There are several animal welfare concerns and environmental issues with the wild-caught fishing industry too. Firstly, sea animals have the ability to feel pain and each individual suffers greatly when dragged from their ocean home – they can be crushed to death with the weight of their fellow animals in the net, or suffocate slowly once they are out of the water.

With the use of indiscriminate fishing trawlers and enormous nets, it’s not just these ‘targeted’ fish who are suffering. All kinds of marine life, including seals, sharks, rays and dolphins, are caught in fishing nets. If they survive being pulled onto the ship, they may be thrown back into the sea, injured or dying.

Globally, industrialised fishing is impacting wild fish populations, destroying food sources for marine predators and damaging the intricate ecosystems that we still know so little about.

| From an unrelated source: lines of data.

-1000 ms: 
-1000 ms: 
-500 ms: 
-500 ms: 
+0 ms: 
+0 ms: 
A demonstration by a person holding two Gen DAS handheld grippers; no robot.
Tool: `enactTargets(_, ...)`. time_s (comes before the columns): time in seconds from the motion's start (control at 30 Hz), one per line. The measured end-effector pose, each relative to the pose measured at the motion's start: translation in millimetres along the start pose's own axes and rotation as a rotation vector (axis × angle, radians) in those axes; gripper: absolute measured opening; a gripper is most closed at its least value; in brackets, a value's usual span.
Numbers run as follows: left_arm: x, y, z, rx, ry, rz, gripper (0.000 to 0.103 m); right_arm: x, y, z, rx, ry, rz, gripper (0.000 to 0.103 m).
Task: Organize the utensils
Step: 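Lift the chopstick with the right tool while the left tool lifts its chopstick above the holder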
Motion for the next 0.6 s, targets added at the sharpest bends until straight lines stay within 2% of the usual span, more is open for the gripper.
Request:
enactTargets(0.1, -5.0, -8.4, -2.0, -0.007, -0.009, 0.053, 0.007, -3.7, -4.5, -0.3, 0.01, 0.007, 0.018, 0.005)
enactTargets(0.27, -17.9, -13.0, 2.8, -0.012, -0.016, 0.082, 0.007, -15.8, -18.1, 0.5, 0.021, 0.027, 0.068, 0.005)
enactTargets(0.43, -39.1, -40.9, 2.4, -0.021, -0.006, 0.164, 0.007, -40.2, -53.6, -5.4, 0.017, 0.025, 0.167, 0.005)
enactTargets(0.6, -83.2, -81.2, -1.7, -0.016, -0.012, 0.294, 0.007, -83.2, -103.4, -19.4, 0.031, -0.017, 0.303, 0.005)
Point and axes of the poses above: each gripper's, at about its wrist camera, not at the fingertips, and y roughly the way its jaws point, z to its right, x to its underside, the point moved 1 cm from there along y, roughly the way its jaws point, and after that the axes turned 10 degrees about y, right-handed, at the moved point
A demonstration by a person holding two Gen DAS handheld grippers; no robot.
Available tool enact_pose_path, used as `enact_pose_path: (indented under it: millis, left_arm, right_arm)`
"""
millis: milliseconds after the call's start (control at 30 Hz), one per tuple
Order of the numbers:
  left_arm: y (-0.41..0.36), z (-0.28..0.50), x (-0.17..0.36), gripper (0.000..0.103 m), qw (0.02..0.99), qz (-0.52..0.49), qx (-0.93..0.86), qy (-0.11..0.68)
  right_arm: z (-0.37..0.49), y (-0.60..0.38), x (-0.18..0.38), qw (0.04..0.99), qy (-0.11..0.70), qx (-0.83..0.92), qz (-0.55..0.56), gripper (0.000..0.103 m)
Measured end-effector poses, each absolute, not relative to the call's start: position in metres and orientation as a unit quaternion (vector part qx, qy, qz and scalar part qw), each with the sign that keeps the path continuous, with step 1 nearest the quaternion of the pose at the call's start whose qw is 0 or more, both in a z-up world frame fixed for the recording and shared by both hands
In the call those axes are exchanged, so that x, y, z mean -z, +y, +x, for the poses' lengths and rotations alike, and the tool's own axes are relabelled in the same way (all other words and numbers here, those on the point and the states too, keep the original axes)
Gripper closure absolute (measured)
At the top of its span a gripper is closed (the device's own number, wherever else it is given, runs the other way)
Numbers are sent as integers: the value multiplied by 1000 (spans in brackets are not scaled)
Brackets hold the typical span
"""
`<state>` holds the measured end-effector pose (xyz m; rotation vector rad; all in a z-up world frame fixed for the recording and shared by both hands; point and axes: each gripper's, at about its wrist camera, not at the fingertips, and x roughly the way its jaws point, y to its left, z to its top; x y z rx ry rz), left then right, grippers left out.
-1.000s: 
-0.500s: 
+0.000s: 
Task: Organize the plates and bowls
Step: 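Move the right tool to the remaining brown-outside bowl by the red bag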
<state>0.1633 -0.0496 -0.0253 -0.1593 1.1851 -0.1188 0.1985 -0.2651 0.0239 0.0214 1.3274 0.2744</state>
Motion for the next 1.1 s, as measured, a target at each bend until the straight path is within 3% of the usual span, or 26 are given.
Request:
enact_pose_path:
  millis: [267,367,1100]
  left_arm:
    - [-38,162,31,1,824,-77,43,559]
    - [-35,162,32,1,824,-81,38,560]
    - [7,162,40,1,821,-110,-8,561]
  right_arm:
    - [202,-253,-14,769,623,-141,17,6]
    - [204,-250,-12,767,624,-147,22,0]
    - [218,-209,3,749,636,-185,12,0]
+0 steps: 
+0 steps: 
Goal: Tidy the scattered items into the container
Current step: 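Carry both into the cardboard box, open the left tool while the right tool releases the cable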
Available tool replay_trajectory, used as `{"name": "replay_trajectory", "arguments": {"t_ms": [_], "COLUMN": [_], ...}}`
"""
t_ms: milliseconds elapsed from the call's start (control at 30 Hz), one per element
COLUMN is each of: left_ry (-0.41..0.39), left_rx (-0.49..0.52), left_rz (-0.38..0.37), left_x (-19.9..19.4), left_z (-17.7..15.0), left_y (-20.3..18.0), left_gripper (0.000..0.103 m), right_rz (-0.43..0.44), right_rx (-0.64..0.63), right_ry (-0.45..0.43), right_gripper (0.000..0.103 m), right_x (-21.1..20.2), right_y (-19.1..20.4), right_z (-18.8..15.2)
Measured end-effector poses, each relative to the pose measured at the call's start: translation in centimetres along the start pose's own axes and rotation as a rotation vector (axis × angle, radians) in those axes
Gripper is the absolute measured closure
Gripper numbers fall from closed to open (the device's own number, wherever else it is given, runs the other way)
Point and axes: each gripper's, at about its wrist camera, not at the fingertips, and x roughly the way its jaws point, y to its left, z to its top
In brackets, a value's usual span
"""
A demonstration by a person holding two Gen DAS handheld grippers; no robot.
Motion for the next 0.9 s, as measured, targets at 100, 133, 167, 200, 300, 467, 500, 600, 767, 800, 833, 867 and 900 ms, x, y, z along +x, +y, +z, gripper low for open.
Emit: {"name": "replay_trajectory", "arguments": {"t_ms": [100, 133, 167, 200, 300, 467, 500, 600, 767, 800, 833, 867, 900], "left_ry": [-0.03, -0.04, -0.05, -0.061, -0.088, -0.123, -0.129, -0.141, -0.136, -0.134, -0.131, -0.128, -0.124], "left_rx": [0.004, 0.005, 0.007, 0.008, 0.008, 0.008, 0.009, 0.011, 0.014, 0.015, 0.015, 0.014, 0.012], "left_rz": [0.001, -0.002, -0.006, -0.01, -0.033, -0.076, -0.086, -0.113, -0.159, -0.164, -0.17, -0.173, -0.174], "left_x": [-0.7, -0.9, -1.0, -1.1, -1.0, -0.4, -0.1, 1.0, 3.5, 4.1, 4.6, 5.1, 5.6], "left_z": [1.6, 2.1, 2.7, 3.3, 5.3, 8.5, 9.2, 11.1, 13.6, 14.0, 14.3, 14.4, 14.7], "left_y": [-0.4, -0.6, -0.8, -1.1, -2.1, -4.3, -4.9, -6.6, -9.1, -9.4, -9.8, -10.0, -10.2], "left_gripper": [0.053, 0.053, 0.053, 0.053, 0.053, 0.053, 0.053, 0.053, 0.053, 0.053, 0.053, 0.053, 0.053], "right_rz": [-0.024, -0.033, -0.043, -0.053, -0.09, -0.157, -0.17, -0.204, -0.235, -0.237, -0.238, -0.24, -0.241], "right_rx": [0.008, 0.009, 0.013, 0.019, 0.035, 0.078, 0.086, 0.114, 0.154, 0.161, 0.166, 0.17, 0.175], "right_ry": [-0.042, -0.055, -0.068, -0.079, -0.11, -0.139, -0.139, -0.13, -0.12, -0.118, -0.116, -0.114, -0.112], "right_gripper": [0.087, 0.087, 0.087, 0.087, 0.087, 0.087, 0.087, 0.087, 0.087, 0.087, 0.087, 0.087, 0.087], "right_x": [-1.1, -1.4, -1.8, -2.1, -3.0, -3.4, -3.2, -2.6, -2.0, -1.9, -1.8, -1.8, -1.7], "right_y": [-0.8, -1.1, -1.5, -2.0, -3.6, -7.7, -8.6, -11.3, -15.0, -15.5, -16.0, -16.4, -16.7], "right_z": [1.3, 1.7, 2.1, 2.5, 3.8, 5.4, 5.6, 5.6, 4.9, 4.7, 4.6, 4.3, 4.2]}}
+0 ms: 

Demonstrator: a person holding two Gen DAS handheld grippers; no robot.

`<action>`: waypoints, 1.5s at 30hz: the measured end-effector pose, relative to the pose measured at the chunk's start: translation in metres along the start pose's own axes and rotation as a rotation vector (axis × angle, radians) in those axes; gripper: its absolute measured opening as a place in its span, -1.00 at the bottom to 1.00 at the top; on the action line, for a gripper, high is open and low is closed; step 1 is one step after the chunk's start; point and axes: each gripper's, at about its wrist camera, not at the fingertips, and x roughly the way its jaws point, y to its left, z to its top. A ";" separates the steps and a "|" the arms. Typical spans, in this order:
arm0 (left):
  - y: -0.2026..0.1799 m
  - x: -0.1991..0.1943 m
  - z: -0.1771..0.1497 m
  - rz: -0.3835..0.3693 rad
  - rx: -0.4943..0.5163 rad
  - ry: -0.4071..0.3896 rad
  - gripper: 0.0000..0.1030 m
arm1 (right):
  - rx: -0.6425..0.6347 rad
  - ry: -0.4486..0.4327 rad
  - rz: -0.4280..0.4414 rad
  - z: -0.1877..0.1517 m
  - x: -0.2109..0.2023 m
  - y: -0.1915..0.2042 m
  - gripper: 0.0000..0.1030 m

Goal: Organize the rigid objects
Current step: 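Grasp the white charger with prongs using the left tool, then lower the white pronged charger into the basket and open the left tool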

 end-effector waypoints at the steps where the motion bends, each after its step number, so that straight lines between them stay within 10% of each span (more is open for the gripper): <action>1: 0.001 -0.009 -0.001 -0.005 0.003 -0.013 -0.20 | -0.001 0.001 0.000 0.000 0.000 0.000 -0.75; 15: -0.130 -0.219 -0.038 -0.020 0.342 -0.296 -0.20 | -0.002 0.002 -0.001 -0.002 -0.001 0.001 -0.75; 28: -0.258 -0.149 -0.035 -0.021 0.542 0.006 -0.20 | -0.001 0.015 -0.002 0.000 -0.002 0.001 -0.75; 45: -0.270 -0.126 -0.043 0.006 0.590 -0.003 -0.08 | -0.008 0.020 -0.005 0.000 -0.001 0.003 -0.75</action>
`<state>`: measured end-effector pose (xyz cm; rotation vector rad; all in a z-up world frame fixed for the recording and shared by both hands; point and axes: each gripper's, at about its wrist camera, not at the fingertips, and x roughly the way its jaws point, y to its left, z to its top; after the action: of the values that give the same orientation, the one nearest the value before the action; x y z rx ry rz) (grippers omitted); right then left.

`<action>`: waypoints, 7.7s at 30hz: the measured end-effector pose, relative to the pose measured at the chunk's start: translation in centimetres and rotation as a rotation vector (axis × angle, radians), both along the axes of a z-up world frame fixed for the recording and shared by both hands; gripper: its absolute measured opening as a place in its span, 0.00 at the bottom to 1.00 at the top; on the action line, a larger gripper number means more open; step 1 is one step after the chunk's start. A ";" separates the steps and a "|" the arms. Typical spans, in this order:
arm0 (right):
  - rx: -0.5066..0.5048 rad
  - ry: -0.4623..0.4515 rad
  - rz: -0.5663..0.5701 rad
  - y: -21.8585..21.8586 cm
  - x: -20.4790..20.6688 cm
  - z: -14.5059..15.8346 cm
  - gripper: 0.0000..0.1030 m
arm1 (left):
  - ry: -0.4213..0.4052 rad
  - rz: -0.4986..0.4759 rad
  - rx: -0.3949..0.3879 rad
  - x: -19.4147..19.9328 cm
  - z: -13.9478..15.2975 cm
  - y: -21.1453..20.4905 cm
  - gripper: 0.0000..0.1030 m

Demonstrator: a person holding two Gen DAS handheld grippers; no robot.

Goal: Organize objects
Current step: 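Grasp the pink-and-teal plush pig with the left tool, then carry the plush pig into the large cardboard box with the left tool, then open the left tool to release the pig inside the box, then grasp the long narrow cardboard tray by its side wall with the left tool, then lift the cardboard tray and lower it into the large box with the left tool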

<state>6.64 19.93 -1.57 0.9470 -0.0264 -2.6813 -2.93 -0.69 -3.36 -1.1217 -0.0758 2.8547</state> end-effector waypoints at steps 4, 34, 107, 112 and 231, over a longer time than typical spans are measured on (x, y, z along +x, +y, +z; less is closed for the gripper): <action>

This image contains content which some may find confronting

A school of sardine fish swimming closely together in very blue water.
Fish feel pain, yet we allow them to endure treatment we'd never permit for land-dwelling animals. When pulled from the ocean in giant nets, fish can be crushed by the weight or slowly suffocate to death.

What is the most sustainable option?

The good news is that there is a way to enjoy nutritious and delicious food while helping to spare marine animals and their natural environment! By filling our plates with more plants – and leaving sea animals in the sea – we can shift demand to alternatives that are kinder to animals and the planet.

A plant-rich diet can provide all the nutrients your body needs to thrive, including omega-3. If you are ready to get cooking, check out these 10 mouth-watering sea-inspired dishes that are kind to fish here.

Keen to find out more about eating kindly? Order your free Veg Starter Kit here, or head straight to VegKit.com to browse our collection of 100+ tasty plant-based recipes!


The most powerful thing we can do to protect fish, seals, whales and other sea animals, is to leave sea life off our plates. It’s also important to note that animals consuming more food than they produce isn’t just an issue with the farmed fish industry. Farmed land animals consume 2-20kg of feed for every 1kg of ‘meat’ they produce for human consumption.